They tried IVF and IUI and donor sperm. They looked into adoption, fostering, and donor eggs. It was only after all this that they heard about embryo donation.
Sometimes when people create embryos, they create more than they need. After they complete their families, they are faced with the tough decision of what to do with the ones that are left. The choices, typically, are to continue to freeze-store them, to destroy them, to give them to science or to pass them on to other potential parents. Deciding is not as easy as it may sound.
Over the next year I hope to write more about all the complex issues raised by the existence of excess embryos. Today, I share a brief story about embryo donation.

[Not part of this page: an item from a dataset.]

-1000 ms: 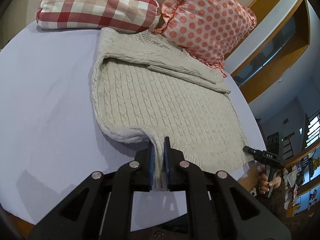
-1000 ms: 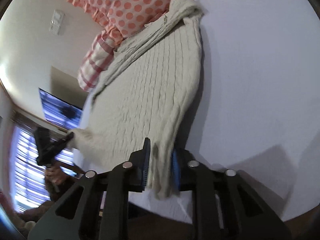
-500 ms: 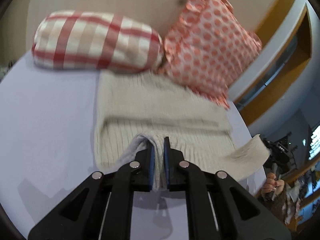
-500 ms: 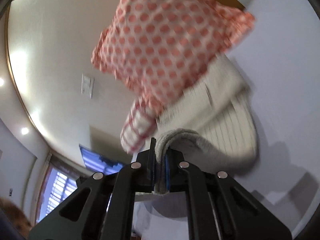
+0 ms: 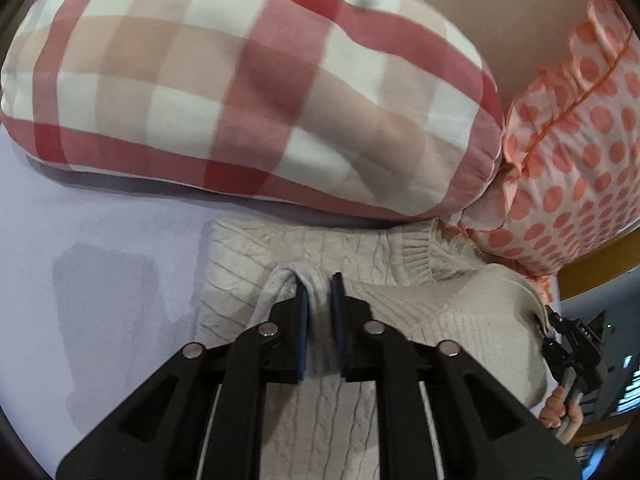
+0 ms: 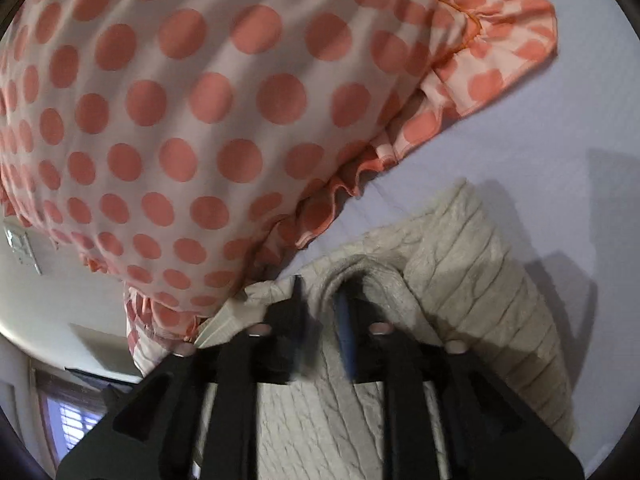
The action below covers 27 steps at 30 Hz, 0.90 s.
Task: Fold small clothes
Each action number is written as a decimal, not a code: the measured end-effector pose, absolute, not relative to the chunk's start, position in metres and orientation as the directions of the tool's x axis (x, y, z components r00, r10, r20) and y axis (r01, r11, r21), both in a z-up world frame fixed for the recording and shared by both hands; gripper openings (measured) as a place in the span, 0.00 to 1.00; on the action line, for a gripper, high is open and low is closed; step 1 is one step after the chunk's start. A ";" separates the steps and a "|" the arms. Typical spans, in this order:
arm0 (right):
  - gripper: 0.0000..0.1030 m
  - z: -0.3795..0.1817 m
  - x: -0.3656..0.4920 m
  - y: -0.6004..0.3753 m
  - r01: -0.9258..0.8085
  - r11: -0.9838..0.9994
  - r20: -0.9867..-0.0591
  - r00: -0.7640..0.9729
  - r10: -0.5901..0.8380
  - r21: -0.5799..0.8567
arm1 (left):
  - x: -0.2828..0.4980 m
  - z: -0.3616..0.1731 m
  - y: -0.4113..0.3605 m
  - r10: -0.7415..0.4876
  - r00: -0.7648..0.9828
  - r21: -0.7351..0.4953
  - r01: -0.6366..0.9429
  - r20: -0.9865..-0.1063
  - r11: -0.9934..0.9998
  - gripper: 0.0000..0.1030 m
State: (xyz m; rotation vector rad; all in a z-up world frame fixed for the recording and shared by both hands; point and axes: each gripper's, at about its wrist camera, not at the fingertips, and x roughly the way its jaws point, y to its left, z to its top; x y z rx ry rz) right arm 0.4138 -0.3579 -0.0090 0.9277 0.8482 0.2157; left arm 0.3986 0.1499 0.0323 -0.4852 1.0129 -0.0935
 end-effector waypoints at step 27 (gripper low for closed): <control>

Early in their relationship, the couple, who I will call "Elle" and "Ron", both age 38, learned they would need medical help to conceive. They tried IVF. [Eggs and sperm were removed from their bodies, the sperm were injected into the eggs, and embryos were developed in a dish, then put into Elle's uterus.] Luckily, they got provincial funding for their attempt. But unluckily, it did not work.
"It was really tough for me emotionally," says Ron. "For months and months and months, you're only thinking of this, and your life revolves around only this. You get so exhausted by it. Then it didn't work. I felt completely crushed."
After pausing for a year, the couple changed clinics and moved on to IUI using donor sperm. [Sperm from another man was placed directly into Elle's uterus.] They tried three different sperm donors and made six IUI attempts. All failed.
"We had a meeting with our doctor," says Elle. "He didn't want to give us any false hope. He wanted us to know the reality." Now 41, with one IVF and six IUIs behind them, without so much as a positive pregnancy test, the odds were not good.
They had already gone to a few meetings about adoption. They had discussed fostering. They had pondered egg donation.
But as the doctor was reviewing the various options with them, he stopped, and remembered out loud that he'd just attended a conference, and what he'd learned might be of interest to them. He rummaged around in his bag for a business card. "He couldn't find it, couldn't find it," recalls Elle. "We didn't know what he had to show us."
The business card was for an agency called Beginnings Family Services, which, among other things, facilitates open-identity embryo donations.
"We were three years into it and we had never heard of this program, had never heard of embryo donation," says Ron. They had attended all sorts of meetings with experts and no one had ever mentioned it. Even for their doctor it was new. "It's just hard to believe that there's so little information. There must be a lot of couples out there that would like to know about this."
They contacted the agency right away. Elle was immediately on board. Ron was more hesitant. He didn't want them to get hurt again.
They decided to give it a try. They had to answer questions about themselves and create a profile and a presentation. They wanted potential donors to know that they were family-oriented, outdoorsy, wholesome eaters, the kind of people who didn't even own a TV.
"It's tricky," says Elle. "It's no use pretending we're anybody else." But they didn't know if they were providing the details that another couple would find compelling. "You're trying to sell yourself, to a certain extent," says Ron.
Beginnings had a mutual matching system. Once their profile was complete, Elle and Ron got to hear about donors who had also submitted profiles. Beginnings discussed different criteria that Elle and Ron might want to specify for a match. At first they didn't think they had criteria, but soon they realized they did. For instance, they didn't want to match with someone who had only one embryo to share — what if it didn't take? Then they'd have to start over again, and they'd already had so much disappointment. They specified a minimum of three.
They declined one match because they knew they weren't religious enough to meet the donating couple's wishes. "They wanted people who were Christian and went to church and really believed," says Ron. "And we're not that." They turned down another couple because of a difference in lifestyle.
"That was tough," says Elle. Two months went by.
Then they got a new profile. "It's a two-pager, so we're going on very little," says Elle, "but we knew right away." It was something about their lifestyle, the things they liked doing, the tone of the writing. "We felt they were like us."
The feeling was mutual. More information was released — like photos of the other couple's three-year-old and five-year-old. "It was just surreal. There was the sense that it was meant to be." After a Skype call, they were even more convinced.
There were five embryos, and all were high quality. Lawyers worked out the agreement. One of the things they all agreed to was that if any embryos remained after Elle and Ron were done having children, the two couples would together decide who to donate to.
The embryos were sent to Elle and Ron's clinic. A single embryo was transferred to Elle's uterus. She became pregnant.
The two couples met in person for the first time when Elle was 33 weeks pregnant. They spent three days together in a Toronto AirBnB. "By this time, we had been in touch a lot," says Elle. "We were texting every day. We would call, we would Skype, we were already very close. But we had never met in person."
Elle gave birth five weeks later. She Skyped the donating couple from the hospital. The other couple had two boys, and now Elle and Ron had a little girl.
The donating couple met the little girl when she was not quite three months old. "Nobody knew what it would be like for us to see her in their arms and for them to hold her in their arms," says Elle. Family and friends were concerned. "But it wasn't uncomfortable in any way," says Elle. "It was perfect."